In pursuance of the order of the rector of ONMedU V.M. Zaporozhan № 8 of 28.05.2021 on strengthening control over the preservation of life and health of students during the summer holidays, the implementation of measures for labor protection, life safety, civil protection, prevention of emergencies in ONMedU.
on safety of life of the participants of the educational process of ONMedU
In the modern world, in connection with the emergence of a number of dangers of man-made, natural and social origin, there is a constantly relevant issue of human security in the environment and the preservation of material values created by it. The solution to this problem is achieved by a compromise between the objects of nature, production, social and other human activities and is implemented as a set of measures aimed at mobilizing government tructures and the public to prepare appropriate human resources to change the way of thinking and behaving, forming in each person a sense of personal responsibility for compliance with safety requirements for a variety of daily activities.
Fire safety rules
Basic rules of conduct in case of fire detection:
- No need to panic. Instead, you need to take matters into your own hands, be vigilant and attentive to act consistently.
- At the first signs of fire immediately call the fire brigade at 101. Name the exact address of the object, indicate the number of floors of the building, the place of the fire, the presence and number of people, as well as your name.
- If the fire is not large-scale, try to take (if possible) measures to evacuate people, and also try to extinguish the flames with the help of primary fire extinguishers, namely a fire extinguisher or with the help of improvised means. Cover with a thick blanket, cover with sand or pour the fire with water. But never extinguish burning wiring and appliances connected to the mains with water. This is extremely dangerous.
- If the fire has spread to the whole room, then it must be left quickly. It is best to do this through the door, but if the door is locked, then try to call for help.
- If you understand that you can not cope with the fire on your own, leave the room immediately.

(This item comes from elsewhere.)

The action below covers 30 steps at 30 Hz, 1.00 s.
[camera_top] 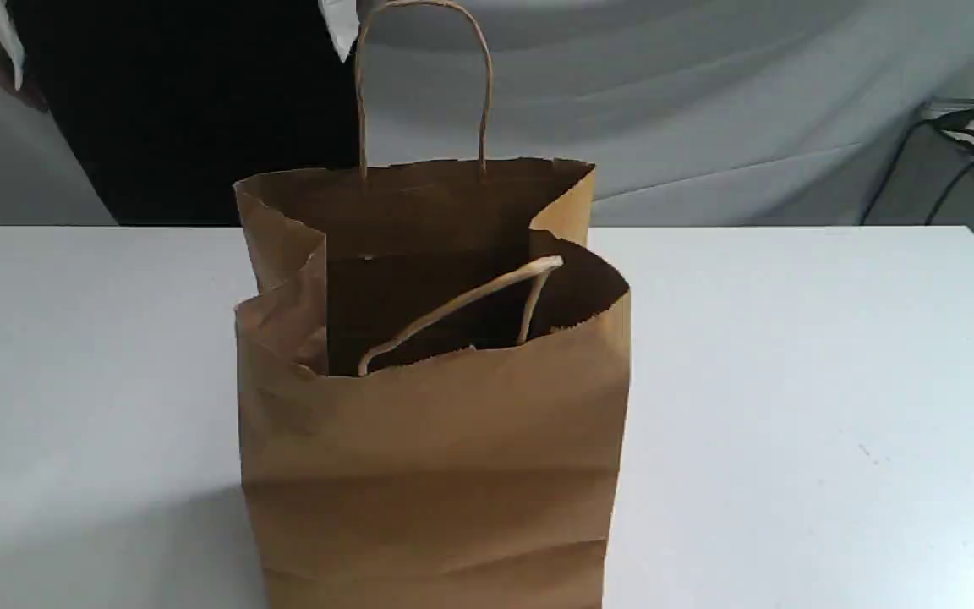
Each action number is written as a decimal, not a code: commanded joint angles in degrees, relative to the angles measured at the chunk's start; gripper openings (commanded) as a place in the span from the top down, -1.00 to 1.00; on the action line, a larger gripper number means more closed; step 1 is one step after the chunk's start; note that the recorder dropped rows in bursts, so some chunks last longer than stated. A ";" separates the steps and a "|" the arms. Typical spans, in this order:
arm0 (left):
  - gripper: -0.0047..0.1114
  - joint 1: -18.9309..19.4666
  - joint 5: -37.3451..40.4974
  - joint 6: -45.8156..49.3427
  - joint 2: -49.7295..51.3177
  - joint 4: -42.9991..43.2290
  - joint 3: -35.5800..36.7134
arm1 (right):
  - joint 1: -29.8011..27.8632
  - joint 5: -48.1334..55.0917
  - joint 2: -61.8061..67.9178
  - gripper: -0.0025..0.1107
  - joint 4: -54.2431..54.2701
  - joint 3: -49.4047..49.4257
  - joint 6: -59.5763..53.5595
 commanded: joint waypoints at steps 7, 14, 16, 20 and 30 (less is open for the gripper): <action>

Try to get all the people out of the building or at least warn them about the fire. Never risk yourself for valuables and other property.
- Do not run at random. Before opening a closed door in a burning building, touch it with the back of your hand. If you feel warmth with your hand, do not open the door – fire is behind it.
- In case of fire, use the simplest means of protection of the respiratory system from carbon monoxide: you need to moisten clothes or cotton gauze bandages with water and cover your nose and mouth with them.
If the flame cuts off the way out:
- Go to the room furthest from the fire, close all the doors tightly behind you. Open the window (do not do this if something is already burning in the room) or go to the balcony and try to attract people’s attention by shouting for help.
- If possible, cover the gaps between the floor and the door with a wet cloth, turn off the electricity and turn off the gas.
- If the room is filled with smoke, breathe through a damp cloth. Make sure the door is tightly closed and protrude into the open window. If you do not have access to it or a stream of smoke pours through the window, stay as close to the floor as possible, because harmful combustion products accumulate at the level of our height and above.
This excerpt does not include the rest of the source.